General characteristics
- Class & type: Arleigh Burke-class destroyer
- Displacement: 9,200 tons
- Length: 509 ft 6 in (155.30 m)
- Beam: 59 ft (18 m)
- Draft: 31 ft (9.4 m)
- Propulsion: 2 × shafts
- Speed: In excess of 30 kn (56 km/h; 35 mph)
- Range: 4,400 nmi (8,100 km; 5,100 mi) at 20 kn (37 km/h; 23 mph)
- Complement: 33 commissioned officers; 38 chief petty officers; 210 enlisted personnel;
- Sensors & processing systems: AN/SPY-1D PESA 3D radar (Flight I, II, IIA); AN/SPY-6(V)1 AESA 3D radar (Flight III); AN/SPS-67(V)3 or (V)5 surface search radar (DDG-51 – DDG-118); AN/SPQ-9B surface search radar (DDG-119 onward); AN/SPS-73(V)12 surface search/navigation radar (DDG-51 – DDG-86); BridgeMaster E surface search/navigation radar (DDG-87 onward); 3 × AN/SPG-62 fire-control radar; Mk 46 optical sight system (Flight I, II, IIA); Mk 20 electro-optical sight system (Flight III); AN/SQQ-89 ASW combat system:; AN/SQS-53C sonar array; AN/SQR-19 tactical towed array sonar (Flight I, II, IIA); TB-37U multi-function towed array sonar (DDG-113 onward); AN/SQQ-28 LAMPS III shipboard system;
- Electronic warfare & decoys: AN/SLQ-32 electronic warfare suite; AN/SLQ-25 Nixie torpedo countermeasures; Mk 36 Mod 12 decoy launching systems; Mk 53 Nulka decoy launching systems; Mk 59 decoy launching systems;
- Armament: Guns:; 1 × 5-inch (127 mm)/62 mk 45 mod 4 (lightweight gun); 1 × 20 mm (0.8 in) Phalanx CIWS; 2 × 25 mm (0.98 in) Mk 38 machine gun system; 4 × 0.50 inches (12.7 mm) caliber guns; Missiles:; 1 × SeaRAM CIWS; 1 × 32-cell, 1 × 64-cell (96 total cells) Mk 41 vertical launching system (VLS):; RIM-66M surface-to-airmissile; RIM-156 surface-to-air missile; RIM-174A standard ERAM; RIM-161 anti-ballistic missile; RIM-162 ESSM (quad-packed); BGM-109 Tomahawk cruise missile; RUM-139 vertical launch ASROC; Torpedoes:; 2 × Mark 32 triple torpedo tubes:; Mark 46 lightweight torpedo; Mark 50 lightweight torpedo; Mark 54 lightweight torpedo;
- Aircraft carried: 2 × MH-60R Seahawk helicopters

= USS Bulkeley =

Arleigh Burke-class destroyer

USS Bulkeley (DDG-84) is an (Flight IIA) Aegis guided missile destroyer in the United States Navy.
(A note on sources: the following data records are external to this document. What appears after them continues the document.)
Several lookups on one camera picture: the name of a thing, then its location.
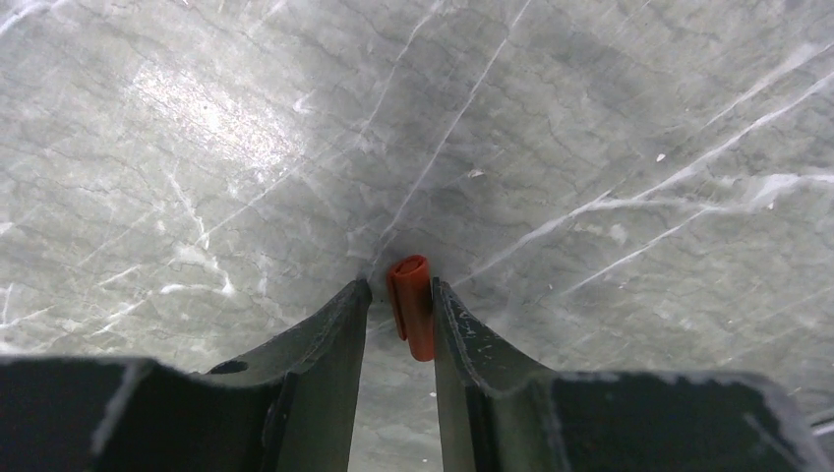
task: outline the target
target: orange object
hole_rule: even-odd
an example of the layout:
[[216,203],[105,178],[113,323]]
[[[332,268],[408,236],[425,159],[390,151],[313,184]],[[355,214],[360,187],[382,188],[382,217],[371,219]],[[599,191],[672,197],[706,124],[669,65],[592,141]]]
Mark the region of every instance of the orange object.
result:
[[387,286],[399,338],[408,341],[414,359],[431,361],[435,358],[435,327],[429,262],[414,255],[392,265]]

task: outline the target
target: hole
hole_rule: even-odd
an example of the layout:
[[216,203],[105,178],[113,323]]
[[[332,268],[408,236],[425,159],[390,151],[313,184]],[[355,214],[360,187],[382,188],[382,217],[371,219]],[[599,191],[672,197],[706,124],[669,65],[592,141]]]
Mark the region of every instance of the hole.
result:
[[214,366],[208,371],[209,374],[237,374],[249,369],[249,364],[243,361],[226,361],[222,364]]

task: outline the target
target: orange plastic clip
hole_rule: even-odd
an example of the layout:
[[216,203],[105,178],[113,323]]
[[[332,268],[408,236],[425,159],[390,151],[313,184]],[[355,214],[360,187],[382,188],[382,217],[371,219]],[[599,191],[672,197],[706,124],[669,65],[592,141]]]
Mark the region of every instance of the orange plastic clip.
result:
[[435,332],[429,262],[414,255],[392,265],[387,286],[399,338],[408,341],[414,359],[431,361],[435,358]]

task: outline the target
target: marble surface
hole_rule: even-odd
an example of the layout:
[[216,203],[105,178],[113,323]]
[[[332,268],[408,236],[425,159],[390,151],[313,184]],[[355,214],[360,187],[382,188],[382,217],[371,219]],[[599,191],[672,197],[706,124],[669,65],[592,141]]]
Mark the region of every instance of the marble surface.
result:
[[554,369],[834,406],[829,0],[0,8],[0,352],[205,369],[369,276],[351,470],[440,470],[421,253]]

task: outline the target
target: black metal part
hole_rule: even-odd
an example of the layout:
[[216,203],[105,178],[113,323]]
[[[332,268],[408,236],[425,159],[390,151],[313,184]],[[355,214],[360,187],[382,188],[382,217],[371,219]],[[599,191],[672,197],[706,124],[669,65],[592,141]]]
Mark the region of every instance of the black metal part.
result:
[[0,470],[347,470],[371,291],[208,374],[143,358],[0,358]]
[[799,409],[761,376],[555,372],[448,284],[432,291],[445,470],[829,470]]

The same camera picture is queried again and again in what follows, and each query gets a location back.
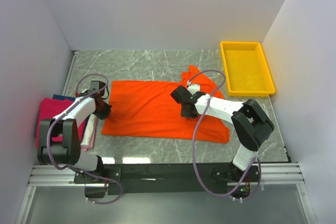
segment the pink cloth
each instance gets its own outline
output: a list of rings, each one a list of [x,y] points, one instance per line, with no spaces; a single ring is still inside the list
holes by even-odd
[[[93,130],[90,145],[82,145],[80,148],[85,152],[87,152],[89,149],[92,149],[94,147],[95,138],[96,138],[96,128],[94,128]]]
[[[37,130],[36,130],[36,148],[38,147],[38,137],[39,137],[39,128],[40,122],[43,119],[53,118],[55,115],[63,112],[67,107],[72,105],[72,101],[65,99],[64,101],[54,100],[50,98],[44,98],[40,104],[40,111],[38,115],[37,121]],[[81,141],[83,138],[83,133],[85,129],[85,120],[78,127],[79,140]],[[62,142],[62,136],[53,137],[53,141]]]

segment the fabric
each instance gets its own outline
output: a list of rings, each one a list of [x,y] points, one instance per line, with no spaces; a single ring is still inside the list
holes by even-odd
[[[53,98],[54,100],[61,100],[61,101],[69,100],[69,101],[71,101],[71,102],[74,102],[74,101],[76,100],[75,97],[66,97],[65,95],[60,95],[60,94],[54,94],[54,95],[52,96],[52,98]]]
[[[95,139],[96,126],[97,126],[97,117],[93,114],[89,116],[87,120],[87,125],[85,127],[84,135],[80,147],[83,151],[93,148],[93,143]]]
[[[102,134],[113,136],[143,136],[192,139],[198,119],[181,117],[181,105],[170,96],[179,85],[197,74],[195,66],[182,72],[181,83],[168,81],[113,81],[109,104],[112,112],[105,119]],[[205,75],[192,83],[201,85],[201,91],[211,93],[216,84]],[[224,98],[218,90],[215,97]],[[229,129],[218,118],[205,116],[198,129],[197,140],[227,143]]]
[[[37,129],[36,129],[36,148],[38,147],[38,138],[39,138],[39,127],[40,122],[43,119],[53,118],[55,115],[58,115],[62,111],[64,111],[67,107],[72,105],[72,101],[67,99],[65,100],[54,100],[50,98],[44,98],[40,104],[40,110],[37,121]],[[83,137],[83,132],[85,128],[85,121],[78,127],[78,135],[81,140]],[[53,141],[62,142],[62,136],[53,137]]]

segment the white panel
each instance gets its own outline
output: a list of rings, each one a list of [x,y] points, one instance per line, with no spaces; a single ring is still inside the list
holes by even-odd
[[[36,159],[39,103],[62,90],[71,51],[43,0],[0,5],[0,216],[14,223]]]
[[[72,49],[263,41],[284,0],[46,0]]]
[[[263,43],[281,132],[319,223],[335,223],[335,17],[335,0],[286,0]]]

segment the orange cloth
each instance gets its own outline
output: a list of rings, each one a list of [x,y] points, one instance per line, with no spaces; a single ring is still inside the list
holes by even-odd
[[[181,83],[168,81],[113,81],[109,104],[112,112],[104,122],[102,134],[113,136],[144,136],[192,139],[197,119],[181,117],[181,105],[170,96],[179,85],[197,74],[195,66],[182,72]],[[201,91],[211,93],[216,84],[205,75],[192,83],[201,85]],[[215,97],[224,98],[218,90]],[[206,115],[197,131],[197,140],[216,143],[229,141],[229,129],[218,118]]]

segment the marble floor
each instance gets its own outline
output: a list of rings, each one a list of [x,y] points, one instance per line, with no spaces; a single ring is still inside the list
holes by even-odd
[[[107,50],[76,51],[70,68],[65,95],[74,96],[78,81],[89,73],[105,74],[112,80],[162,80],[181,81],[181,72],[189,65],[200,71],[223,70],[220,50]],[[216,83],[221,76],[207,73]],[[85,80],[81,87],[90,83]],[[247,97],[230,97],[226,86],[221,91],[227,100],[246,101]],[[253,98],[266,111],[276,128],[259,150],[262,162],[287,162],[288,157],[269,97]],[[95,147],[90,153],[103,157],[105,163],[190,163],[191,141],[168,138],[127,137],[102,135],[103,121],[98,120]],[[225,123],[231,131],[228,144],[196,141],[197,162],[230,162],[239,148],[233,126]]]

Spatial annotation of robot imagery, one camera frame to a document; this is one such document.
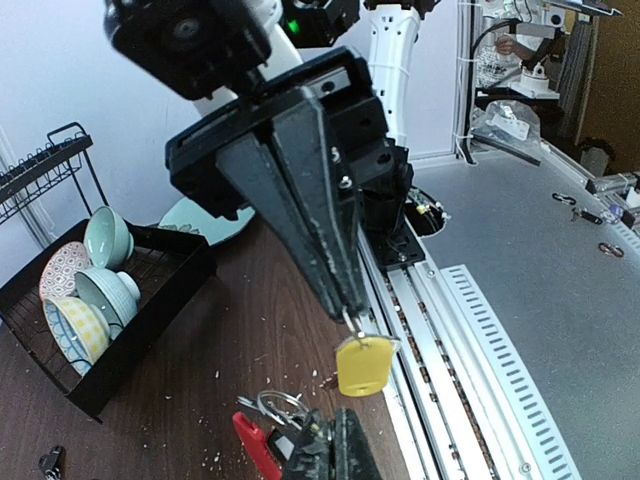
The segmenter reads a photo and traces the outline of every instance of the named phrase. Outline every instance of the gray table surface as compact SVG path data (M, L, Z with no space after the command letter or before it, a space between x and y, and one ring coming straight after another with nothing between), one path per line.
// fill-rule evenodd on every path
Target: gray table surface
M465 264L527 365L585 480L640 478L640 256L610 225L578 219L554 192L602 207L550 164L497 153L476 167L419 170L452 215L424 243Z

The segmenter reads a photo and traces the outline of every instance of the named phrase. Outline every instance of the screw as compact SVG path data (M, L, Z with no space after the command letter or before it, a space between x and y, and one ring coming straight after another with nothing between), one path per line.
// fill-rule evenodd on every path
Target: screw
M200 31L200 22L195 18L185 18L173 28L173 35L179 40L191 40Z
M344 177L342 177L342 180L340 180L338 187L341 190L346 190L347 188L351 188L351 185L353 185L353 182L347 175L345 175Z

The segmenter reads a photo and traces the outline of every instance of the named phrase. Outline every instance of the bowl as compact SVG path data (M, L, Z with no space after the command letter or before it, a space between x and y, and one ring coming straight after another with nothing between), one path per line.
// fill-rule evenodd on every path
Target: bowl
M115 340L138 313L140 290L136 282L124 272L97 267L77 272L75 280L78 296L102 312Z
M42 271L40 299L69 297L76 290L75 274L90 265L89 254L80 242L69 242L53 254Z
M114 269L133 253L133 236L111 207L100 207L84 232L84 246L93 265Z
M105 318L75 297L45 298L43 310L62 353L80 375L86 375L109 344Z

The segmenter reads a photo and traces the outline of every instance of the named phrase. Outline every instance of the cable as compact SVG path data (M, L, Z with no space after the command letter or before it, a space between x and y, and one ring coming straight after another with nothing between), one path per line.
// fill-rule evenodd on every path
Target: cable
M520 12L520 9L518 8L518 0L513 0L513 6L516 9L516 12L518 13L518 16L520 17L520 20L524 21L524 18L522 18L522 12Z
M527 23L531 23L533 22L533 14L531 13L531 9L529 8L529 2L527 2L527 0L524 0L524 6L527 7L527 13L529 13L529 20Z
M497 87L498 85L500 85L501 83L503 83L503 82L505 82L505 81L507 81L507 80L509 80L509 79L513 78L513 77L516 77L516 76L518 76L518 75L520 75L520 71L511 72L511 73L509 73L506 77L504 77L503 79L501 79L501 80L499 80L499 81L497 81L497 82L492 83L492 84L491 84L491 85L489 85L488 87L484 87L484 89L485 89L485 90L490 90L490 89L492 89L492 88L496 88L496 87Z
M428 233L428 235L439 232L444 227L446 214L442 205L431 195L421 188L412 186L407 195L407 200L407 203L412 205L420 215L420 218L429 224L431 233Z
M473 10L471 11L471 25L473 25ZM501 28L504 27L515 27L516 25L518 25L519 23L522 23L522 21L520 19L517 18L510 18L509 20L505 20L504 22L500 22L500 23L496 23L495 25L489 27L487 30L485 30L484 32L482 32L478 38L476 39L475 42L473 42L473 45L471 47L471 54L470 54L470 58L474 59L476 57L476 51L478 50L478 47L480 46L480 43L482 42L482 40L484 40L484 37L486 37L487 35L489 35L491 32L495 32L496 30L500 30ZM467 114L465 115L465 120L464 120L464 134L465 136L469 135L469 131L471 129L471 111L473 110L473 107L475 105L475 101L473 97L473 74L474 74L474 69L473 68L469 68L469 73L467 75ZM471 152L469 150L469 140L468 138L462 142L462 153L464 154L465 158L467 159L468 163L473 163L473 161L471 158Z

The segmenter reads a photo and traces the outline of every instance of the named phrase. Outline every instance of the plastic bag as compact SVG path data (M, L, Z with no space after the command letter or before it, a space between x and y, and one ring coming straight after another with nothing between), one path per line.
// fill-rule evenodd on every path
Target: plastic bag
M482 143L540 160L540 119L535 112L515 100L496 100L486 111L474 111L471 133Z

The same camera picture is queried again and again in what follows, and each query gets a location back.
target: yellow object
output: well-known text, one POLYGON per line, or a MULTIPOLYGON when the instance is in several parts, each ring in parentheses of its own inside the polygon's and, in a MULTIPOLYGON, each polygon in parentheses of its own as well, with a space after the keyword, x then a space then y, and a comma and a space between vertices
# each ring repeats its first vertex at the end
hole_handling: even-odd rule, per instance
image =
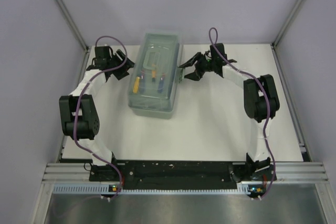
POLYGON ((153 70, 152 70, 152 78, 156 77, 156 65, 152 64, 153 70))
POLYGON ((133 86, 133 93, 136 94, 139 90, 139 84, 140 84, 140 77, 137 76, 137 78, 135 79, 134 82, 134 86, 133 86))

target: white table surface
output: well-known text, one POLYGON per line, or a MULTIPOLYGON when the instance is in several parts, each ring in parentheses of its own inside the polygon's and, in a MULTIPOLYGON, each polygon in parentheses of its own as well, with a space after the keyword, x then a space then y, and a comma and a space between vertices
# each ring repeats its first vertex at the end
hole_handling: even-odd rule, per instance
MULTIPOLYGON (((134 61, 139 46, 126 48, 134 61)), ((182 62, 207 50, 209 45, 184 45, 182 62)), ((268 73, 274 77, 280 110, 271 125, 269 145, 276 161, 302 161, 270 45, 225 45, 225 51, 229 59, 237 60, 257 77, 268 73)), ((94 56, 91 50, 88 64, 94 56)), ((100 120, 99 135, 117 159, 245 160, 250 120, 244 111, 241 88, 214 73, 206 73, 199 82, 185 79, 177 87, 173 117, 165 120, 132 112, 127 97, 129 80, 126 77, 118 81, 111 76, 94 99, 100 120)), ((90 155, 68 137, 62 158, 82 159, 90 155)))

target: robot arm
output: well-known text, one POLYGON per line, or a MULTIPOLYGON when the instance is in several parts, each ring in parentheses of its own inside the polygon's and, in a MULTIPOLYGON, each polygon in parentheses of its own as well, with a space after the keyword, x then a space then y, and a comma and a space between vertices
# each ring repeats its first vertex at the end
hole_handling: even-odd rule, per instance
MULTIPOLYGON (((227 59, 224 45, 222 43, 215 45, 221 54, 227 59)), ((248 152, 246 154, 246 170, 244 175, 255 175, 258 171, 267 169, 270 166, 270 157, 263 135, 263 128, 267 117, 267 107, 265 97, 261 94, 259 86, 254 79, 250 79, 239 71, 236 71, 219 56, 210 46, 211 57, 206 59, 205 55, 198 52, 192 60, 181 65, 180 68, 192 66, 195 71, 184 76, 186 79, 199 81, 205 72, 215 72, 222 78, 232 81, 235 85, 244 91, 244 109, 249 118, 251 118, 251 139, 248 152)), ((235 60, 228 60, 233 66, 239 69, 235 60)), ((278 94, 276 91, 274 79, 267 74, 258 78, 266 91, 270 103, 270 119, 266 128, 266 135, 269 135, 270 124, 275 113, 280 108, 278 94)))
MULTIPOLYGON (((118 66, 124 60, 125 55, 122 51, 118 50, 116 53, 117 55, 114 55, 112 48, 109 46, 95 47, 96 57, 92 61, 93 64, 87 68, 83 80, 70 95, 62 96, 59 99, 61 124, 64 135, 71 136, 71 138, 74 139, 74 120, 78 97, 94 75, 102 70, 118 66)), ((102 139, 97 136, 99 132, 99 118, 93 99, 112 74, 120 80, 128 75, 128 69, 133 66, 134 63, 128 59, 121 69, 98 75, 85 90, 85 94, 80 101, 77 138, 81 146, 92 151, 91 157, 94 165, 105 166, 106 163, 95 158, 93 154, 111 163, 114 163, 115 158, 114 154, 106 148, 102 139)))
MULTIPOLYGON (((238 69, 240 68, 238 64, 232 63, 237 67, 238 69)), ((252 110, 256 109, 256 105, 253 105, 253 101, 251 101, 251 98, 253 99, 252 94, 249 93, 248 91, 248 85, 254 85, 254 80, 249 79, 247 76, 241 74, 240 72, 237 72, 234 70, 232 67, 226 65, 223 66, 223 77, 227 80, 230 80, 233 82, 235 85, 238 87, 242 88, 244 90, 244 107, 245 110, 249 109, 248 105, 254 107, 252 110)), ((264 140, 264 135, 263 135, 263 128, 265 124, 265 119, 261 120, 258 122, 254 118, 250 119, 251 121, 251 133, 250 133, 250 143, 249 143, 249 148, 247 152, 247 156, 250 158, 250 160, 254 163, 260 162, 260 161, 266 161, 269 159, 269 154, 266 148, 265 140, 264 140)), ((270 125, 271 125, 272 119, 269 120, 266 128, 266 134, 269 135, 269 130, 270 130, 270 125)), ((263 167, 259 167, 259 169, 265 169, 269 167, 269 162, 268 164, 263 167)))

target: cable
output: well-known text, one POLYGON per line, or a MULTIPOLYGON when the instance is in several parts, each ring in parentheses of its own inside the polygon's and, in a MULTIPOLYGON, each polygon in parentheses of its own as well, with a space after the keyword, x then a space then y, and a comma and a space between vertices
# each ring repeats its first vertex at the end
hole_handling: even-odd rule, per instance
POLYGON ((254 76, 253 74, 251 74, 251 73, 248 73, 248 72, 245 72, 245 71, 242 71, 242 70, 236 68, 236 67, 235 67, 233 64, 231 64, 227 59, 225 59, 224 56, 219 52, 219 50, 217 49, 217 47, 216 47, 216 45, 215 45, 215 44, 217 43, 217 40, 218 40, 218 31, 217 31, 217 29, 216 29, 215 27, 210 28, 210 30, 209 30, 209 39, 210 39, 210 42, 211 42, 212 46, 215 48, 216 52, 217 52, 217 53, 219 54, 219 56, 225 61, 225 63, 228 64, 230 67, 232 67, 232 68, 233 68, 234 70, 236 70, 237 72, 240 72, 240 73, 242 73, 242 74, 244 74, 244 75, 246 75, 246 76, 249 76, 249 77, 253 78, 253 79, 256 81, 256 83, 258 84, 258 86, 259 86, 259 88, 260 88, 262 94, 263 94, 264 97, 265 97, 266 107, 267 107, 267 116, 266 116, 266 121, 265 121, 265 124, 264 124, 264 128, 263 128, 263 130, 262 130, 262 133, 263 133, 263 135, 264 135, 266 148, 267 148, 267 150, 268 150, 268 152, 269 152, 269 155, 271 156, 272 161, 273 161, 273 174, 272 174, 272 178, 271 178, 271 181, 270 181, 270 183, 269 183, 269 186, 268 186, 268 188, 266 189, 266 192, 260 197, 260 200, 262 200, 263 198, 266 197, 266 195, 267 195, 268 192, 270 191, 270 189, 271 189, 271 187, 272 187, 272 184, 273 184, 273 182, 274 182, 274 180, 275 180, 275 174, 276 174, 276 163, 275 163, 275 159, 274 159, 273 153, 272 153, 272 151, 271 151, 271 149, 270 149, 270 147, 269 147, 268 140, 267 140, 267 135, 266 135, 266 127, 267 127, 267 124, 268 124, 268 122, 269 122, 269 119, 270 119, 270 113, 271 113, 271 109, 270 109, 270 105, 269 105, 269 100, 268 100, 268 97, 267 97, 267 94, 266 94, 266 91, 265 91, 263 85, 260 83, 260 81, 257 79, 257 77, 255 77, 255 76, 254 76), (215 30, 215 33, 216 33, 216 39, 215 39, 215 42, 213 42, 212 37, 211 37, 211 31, 212 31, 212 30, 215 30))
POLYGON ((85 163, 84 163, 84 165, 83 165, 83 167, 84 167, 84 170, 86 170, 86 171, 88 171, 88 172, 89 172, 90 170, 87 170, 87 169, 86 169, 86 164, 89 164, 89 165, 90 165, 90 167, 92 167, 92 165, 91 165, 91 163, 86 163, 86 162, 85 162, 85 163))
POLYGON ((82 91, 80 92, 79 97, 78 97, 77 106, 76 106, 76 112, 75 112, 75 121, 74 121, 74 127, 73 127, 73 139, 74 139, 74 141, 75 141, 75 144, 76 144, 79 148, 81 148, 82 150, 87 151, 88 153, 92 154, 92 156, 95 157, 96 159, 98 159, 98 160, 100 160, 100 161, 102 161, 102 162, 108 164, 108 165, 111 166, 113 169, 115 169, 115 171, 118 173, 118 175, 119 175, 119 187, 118 187, 118 190, 115 192, 115 194, 111 197, 111 199, 113 199, 113 198, 115 198, 115 197, 119 194, 119 192, 121 191, 121 187, 122 187, 122 176, 121 176, 120 171, 119 171, 118 168, 117 168, 115 165, 113 165, 111 162, 109 162, 109 161, 107 161, 107 160, 104 160, 103 158, 99 157, 98 155, 96 155, 95 153, 93 153, 90 149, 87 149, 87 148, 81 146, 81 145, 79 144, 79 142, 78 142, 78 139, 77 139, 77 123, 78 123, 78 114, 79 114, 79 108, 80 108, 80 100, 82 99, 82 96, 84 95, 86 89, 88 88, 88 86, 90 85, 90 83, 91 83, 91 82, 92 82, 98 75, 100 75, 100 74, 102 74, 102 73, 105 73, 105 72, 109 72, 109 71, 117 70, 117 69, 121 68, 122 66, 124 66, 125 63, 126 63, 126 61, 127 61, 127 50, 126 50, 125 45, 124 45, 120 40, 118 40, 117 38, 114 38, 114 37, 112 37, 112 36, 107 36, 107 35, 105 35, 105 36, 101 36, 101 37, 99 37, 99 38, 96 40, 96 44, 95 44, 96 46, 97 46, 98 41, 99 41, 100 39, 102 39, 102 38, 111 38, 111 39, 114 39, 115 41, 117 41, 117 42, 122 46, 122 48, 123 48, 124 51, 125 51, 125 59, 124 59, 124 61, 122 62, 122 64, 120 64, 120 65, 117 66, 117 67, 110 68, 110 69, 106 69, 106 70, 102 70, 102 71, 96 73, 94 76, 91 77, 91 79, 89 80, 89 82, 84 86, 84 88, 83 88, 82 91))

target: orange object
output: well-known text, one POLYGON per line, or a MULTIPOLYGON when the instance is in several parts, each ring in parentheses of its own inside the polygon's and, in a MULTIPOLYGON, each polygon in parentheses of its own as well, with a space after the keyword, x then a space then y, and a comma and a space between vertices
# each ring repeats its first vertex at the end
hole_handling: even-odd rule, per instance
POLYGON ((156 78, 156 65, 152 64, 152 81, 155 82, 155 78, 156 78))
She is named for Medal of Honor recipient Vice Admiral John D. Bulkeley. USS Bulkeley was the 15th ship of this class to be built at Ingalls Shipbuilding in Pascagoula, Mississippi, and construction began on 10 May 1999. She was launched on 21 June 2000 and was christened on 24 June 2000. On 8 December 2001 she was commissioned during a pierside ceremony at the Intrepid Sea, Air and Space Museum in New York City, New York, with Commander Carlos Del Toro in command. Del Toro later became the 78th Secretary of the Navy in 2021.

==Ships History==

=== 2004 ===
On 13 June 2004, Bulkeley came to the aid of a vessel in distress, Al-Rashid Mum 131. Shortly after turning the vessel over to an Iranian tugboat, it sank. Bulkeley rescued three crew and recovered the body of a fourth. The tug rescued one additional crewman; the other seven were lost at sea. The incident is recounted in the book In the Shadow of Greatness.

=== 2011 ===
In February 2011, Bulkeley was involved in a mission to rescue four American citizens from the yacht Quest which was attacked by Somali pirates.

On 5 March 2011, Bulkeley was involved in rescuing a Japanese oil tanker, , from Somali pirates while on duty with Combined Task Force 151 off the coast of Oman. Three of the pirates were tried and convicted in Japan, the fourth was turned over to juvenile authorities, as it was determined that he was a minor.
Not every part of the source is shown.